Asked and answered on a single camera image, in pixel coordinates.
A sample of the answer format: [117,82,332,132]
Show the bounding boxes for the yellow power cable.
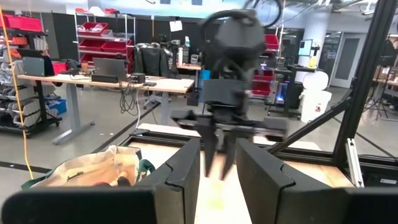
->
[0,6,34,180]

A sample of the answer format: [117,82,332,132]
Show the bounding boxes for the black storage rack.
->
[0,14,63,139]

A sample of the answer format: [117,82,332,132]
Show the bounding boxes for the white paper sign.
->
[169,19,183,33]

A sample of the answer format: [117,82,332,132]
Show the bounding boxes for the dark jackets on chairs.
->
[134,42,180,79]

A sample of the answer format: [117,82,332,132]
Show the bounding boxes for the white plastic bucket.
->
[299,88,333,124]

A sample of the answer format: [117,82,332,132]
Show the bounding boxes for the large red storage bin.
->
[0,14,44,32]

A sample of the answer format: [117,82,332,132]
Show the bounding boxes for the small computer monitor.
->
[297,39,313,57]

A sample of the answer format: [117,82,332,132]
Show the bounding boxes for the black red gardening glove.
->
[93,176,133,188]

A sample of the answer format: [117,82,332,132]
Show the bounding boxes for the white flat bar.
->
[346,138,365,188]

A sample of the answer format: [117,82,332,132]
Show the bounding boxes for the wooden desk grey legs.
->
[17,73,195,146]

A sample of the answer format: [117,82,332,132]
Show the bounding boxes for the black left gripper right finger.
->
[235,138,346,224]

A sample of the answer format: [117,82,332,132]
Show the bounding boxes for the metal wire shelf rack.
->
[73,12,137,75]

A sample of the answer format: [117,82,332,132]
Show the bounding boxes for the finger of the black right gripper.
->
[197,119,219,179]
[220,131,243,181]

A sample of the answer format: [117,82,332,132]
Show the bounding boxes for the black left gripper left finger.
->
[136,138,201,224]

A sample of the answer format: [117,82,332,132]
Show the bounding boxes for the blue barrel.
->
[198,69,212,103]

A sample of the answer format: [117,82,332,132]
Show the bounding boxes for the beige green canvas gardening bag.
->
[21,144,156,190]

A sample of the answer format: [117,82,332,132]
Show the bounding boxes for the grey laptop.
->
[92,57,128,82]

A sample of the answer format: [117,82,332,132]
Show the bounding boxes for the blue storage bin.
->
[45,98,68,116]

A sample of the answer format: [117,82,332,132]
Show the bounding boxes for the hanging bicycle wheel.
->
[243,0,284,29]

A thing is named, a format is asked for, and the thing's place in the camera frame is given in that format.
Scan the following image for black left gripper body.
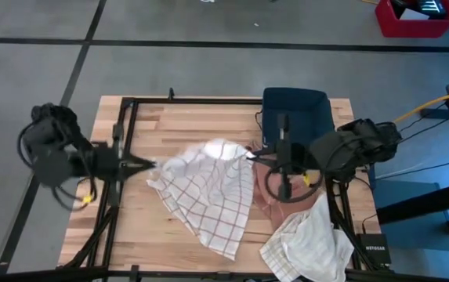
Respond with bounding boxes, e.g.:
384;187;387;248
90;117;131;207

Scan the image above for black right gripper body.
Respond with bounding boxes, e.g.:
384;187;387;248
273;112;321;204

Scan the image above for white towel wide red checks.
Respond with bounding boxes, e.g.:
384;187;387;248
147;137;256;262

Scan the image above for white towel fine beige checks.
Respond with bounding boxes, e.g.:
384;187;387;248
259;191;356;282

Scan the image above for pink towel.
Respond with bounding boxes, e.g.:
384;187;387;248
245;143;328;233

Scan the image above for navy blue fabric bin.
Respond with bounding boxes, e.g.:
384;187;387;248
261;86;336;154

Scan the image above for black metal beam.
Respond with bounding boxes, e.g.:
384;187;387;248
375;178;449;226

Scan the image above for red plastic crate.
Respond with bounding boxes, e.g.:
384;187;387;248
374;0;449;39

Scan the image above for black electronic device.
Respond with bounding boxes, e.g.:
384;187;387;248
389;0;449;20

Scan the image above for black metal station frame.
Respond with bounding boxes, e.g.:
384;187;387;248
0;88;397;282

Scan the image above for black network switch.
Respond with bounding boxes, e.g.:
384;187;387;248
355;233;393;266

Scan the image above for black floor cable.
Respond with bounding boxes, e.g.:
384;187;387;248
375;157;449;181

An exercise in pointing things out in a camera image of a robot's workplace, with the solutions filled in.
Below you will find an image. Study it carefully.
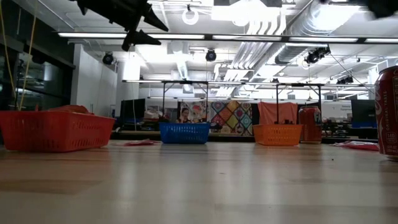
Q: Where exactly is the orange plastic basket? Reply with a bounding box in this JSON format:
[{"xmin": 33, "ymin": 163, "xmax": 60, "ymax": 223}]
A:
[{"xmin": 252, "ymin": 124, "xmax": 303, "ymax": 147}]

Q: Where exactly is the white hanging ring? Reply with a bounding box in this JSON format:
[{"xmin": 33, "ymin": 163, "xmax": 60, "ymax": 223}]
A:
[{"xmin": 182, "ymin": 7, "xmax": 200, "ymax": 26}]

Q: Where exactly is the black station frame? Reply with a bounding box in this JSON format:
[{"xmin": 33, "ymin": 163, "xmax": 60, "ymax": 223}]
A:
[
  {"xmin": 275, "ymin": 82, "xmax": 323, "ymax": 124},
  {"xmin": 161, "ymin": 80, "xmax": 210, "ymax": 123}
]

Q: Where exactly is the red soda can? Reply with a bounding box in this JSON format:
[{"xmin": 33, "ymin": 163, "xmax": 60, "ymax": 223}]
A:
[{"xmin": 374, "ymin": 65, "xmax": 398, "ymax": 162}]

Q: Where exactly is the red labelled canister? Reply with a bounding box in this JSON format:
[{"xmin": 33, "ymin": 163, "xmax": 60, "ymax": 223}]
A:
[{"xmin": 298, "ymin": 105, "xmax": 323, "ymax": 145}]

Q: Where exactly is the black aluminium rig frame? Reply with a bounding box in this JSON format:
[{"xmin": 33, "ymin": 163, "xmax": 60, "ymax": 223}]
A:
[{"xmin": 110, "ymin": 129, "xmax": 380, "ymax": 144}]

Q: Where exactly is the silver ceiling duct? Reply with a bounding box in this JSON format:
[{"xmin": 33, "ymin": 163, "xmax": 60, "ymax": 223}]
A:
[{"xmin": 275, "ymin": 0, "xmax": 330, "ymax": 65}]

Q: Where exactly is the floral patterned quilt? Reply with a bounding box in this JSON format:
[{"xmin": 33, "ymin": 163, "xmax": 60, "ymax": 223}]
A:
[{"xmin": 178, "ymin": 101, "xmax": 212, "ymax": 124}]

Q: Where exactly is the orange hanging cloth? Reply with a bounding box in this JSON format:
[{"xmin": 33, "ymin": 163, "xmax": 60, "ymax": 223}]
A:
[{"xmin": 257, "ymin": 101, "xmax": 299, "ymax": 126}]

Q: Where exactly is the black computer monitor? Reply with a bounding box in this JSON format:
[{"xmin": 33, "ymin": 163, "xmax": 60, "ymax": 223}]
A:
[
  {"xmin": 119, "ymin": 98, "xmax": 146, "ymax": 125},
  {"xmin": 351, "ymin": 99, "xmax": 377, "ymax": 128}
]

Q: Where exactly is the geometric patterned quilt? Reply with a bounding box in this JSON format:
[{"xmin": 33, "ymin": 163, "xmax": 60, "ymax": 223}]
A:
[{"xmin": 210, "ymin": 100, "xmax": 253, "ymax": 137}]

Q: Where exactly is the overhead light bar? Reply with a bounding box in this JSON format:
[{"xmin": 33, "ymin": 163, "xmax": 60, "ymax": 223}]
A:
[{"xmin": 57, "ymin": 30, "xmax": 398, "ymax": 45}]

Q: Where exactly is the person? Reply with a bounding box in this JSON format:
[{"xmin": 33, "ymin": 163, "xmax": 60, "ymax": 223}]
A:
[{"xmin": 176, "ymin": 107, "xmax": 196, "ymax": 124}]

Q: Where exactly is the blue plastic basket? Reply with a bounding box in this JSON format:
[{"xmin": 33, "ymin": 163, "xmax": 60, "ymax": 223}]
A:
[{"xmin": 159, "ymin": 122, "xmax": 211, "ymax": 145}]

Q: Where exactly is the yellow hanging cable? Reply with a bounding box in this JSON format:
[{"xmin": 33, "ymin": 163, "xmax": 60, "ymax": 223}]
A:
[
  {"xmin": 19, "ymin": 3, "xmax": 38, "ymax": 110},
  {"xmin": 0, "ymin": 2, "xmax": 17, "ymax": 108}
]

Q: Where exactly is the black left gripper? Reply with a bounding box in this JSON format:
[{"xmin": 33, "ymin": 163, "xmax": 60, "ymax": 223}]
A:
[{"xmin": 70, "ymin": 0, "xmax": 170, "ymax": 53}]

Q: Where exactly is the red plastic basket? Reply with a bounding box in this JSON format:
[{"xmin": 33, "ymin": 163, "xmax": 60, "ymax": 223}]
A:
[{"xmin": 0, "ymin": 110, "xmax": 116, "ymax": 153}]

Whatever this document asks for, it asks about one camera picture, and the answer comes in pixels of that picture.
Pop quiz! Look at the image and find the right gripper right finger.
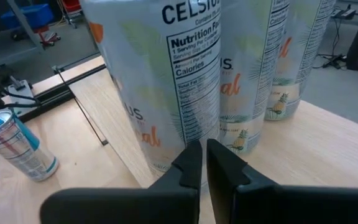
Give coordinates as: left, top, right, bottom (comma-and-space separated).
206, 138, 358, 224

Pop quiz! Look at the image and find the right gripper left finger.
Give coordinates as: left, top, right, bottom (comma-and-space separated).
39, 139, 203, 224

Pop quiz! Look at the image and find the slim striped can blue tab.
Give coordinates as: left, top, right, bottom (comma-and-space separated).
0, 108, 60, 182

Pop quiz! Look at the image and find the red storage bin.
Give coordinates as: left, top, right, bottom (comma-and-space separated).
62, 0, 82, 13

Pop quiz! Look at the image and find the blue storage bin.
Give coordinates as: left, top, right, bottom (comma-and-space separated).
0, 3, 54, 30

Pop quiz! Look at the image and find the wooden shelf black metal frame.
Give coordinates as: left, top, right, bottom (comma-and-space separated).
52, 63, 358, 224

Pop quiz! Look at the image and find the black aluminium rig frame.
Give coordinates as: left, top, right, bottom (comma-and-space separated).
0, 63, 107, 124

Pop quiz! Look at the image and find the white metal bracket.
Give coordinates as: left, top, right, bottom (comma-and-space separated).
6, 76, 37, 116

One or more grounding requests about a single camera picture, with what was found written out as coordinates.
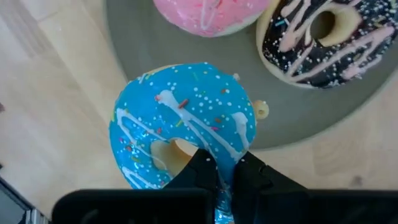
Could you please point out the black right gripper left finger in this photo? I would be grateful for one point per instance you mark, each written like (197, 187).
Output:
(202, 177)

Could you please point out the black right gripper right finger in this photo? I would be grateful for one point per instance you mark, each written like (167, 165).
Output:
(248, 180)

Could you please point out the large blue glazed donut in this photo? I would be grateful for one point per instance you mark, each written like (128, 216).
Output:
(186, 84)

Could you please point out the large chocolate drizzled donut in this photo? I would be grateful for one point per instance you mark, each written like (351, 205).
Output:
(311, 62)

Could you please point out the large pink glazed donut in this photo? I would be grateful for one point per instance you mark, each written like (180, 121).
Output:
(186, 15)

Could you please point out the grey round plate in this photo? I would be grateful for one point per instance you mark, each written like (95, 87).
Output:
(217, 53)

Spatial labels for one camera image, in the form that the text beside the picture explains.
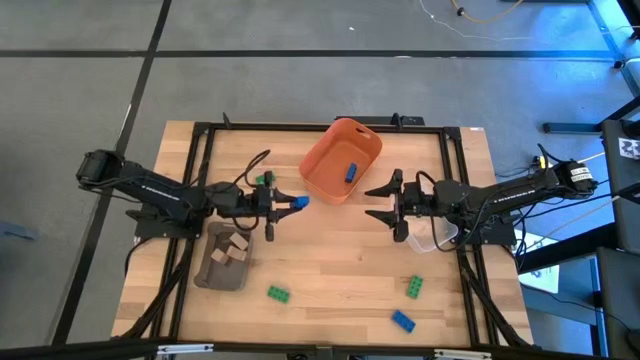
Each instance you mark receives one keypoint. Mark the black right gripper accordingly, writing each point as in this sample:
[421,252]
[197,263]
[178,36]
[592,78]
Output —
[417,200]

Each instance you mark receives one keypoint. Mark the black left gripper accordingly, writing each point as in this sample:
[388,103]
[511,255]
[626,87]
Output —
[260,202]

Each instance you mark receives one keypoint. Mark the blue toy brick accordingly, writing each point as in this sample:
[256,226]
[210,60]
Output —
[301,202]
[403,321]
[351,173]

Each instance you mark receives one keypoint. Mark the green toy brick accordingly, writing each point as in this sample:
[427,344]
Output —
[415,287]
[259,179]
[278,294]

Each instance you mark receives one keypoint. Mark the orange plastic bin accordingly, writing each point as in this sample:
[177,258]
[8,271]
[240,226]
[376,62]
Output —
[325,170]

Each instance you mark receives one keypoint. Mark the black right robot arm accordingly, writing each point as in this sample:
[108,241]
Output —
[515,192]

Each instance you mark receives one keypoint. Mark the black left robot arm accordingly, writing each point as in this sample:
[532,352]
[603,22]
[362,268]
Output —
[150,190]

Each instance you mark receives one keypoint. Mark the clear plastic bin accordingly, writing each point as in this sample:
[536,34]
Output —
[425,242]

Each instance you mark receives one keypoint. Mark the grey translucent plastic bin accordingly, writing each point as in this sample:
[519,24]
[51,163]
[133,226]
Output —
[220,280]

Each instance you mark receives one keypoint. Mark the white paper sheet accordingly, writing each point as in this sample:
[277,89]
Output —
[547,280]

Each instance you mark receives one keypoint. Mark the black diagonal beam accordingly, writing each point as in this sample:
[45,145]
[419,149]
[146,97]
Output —
[565,247]

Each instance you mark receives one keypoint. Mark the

- **DESCRIPTION OF THE TASK**: State how many lines of the listing hold the string "find"; reply with the number and nothing else.

- **EXERCISE ANSWER**: 9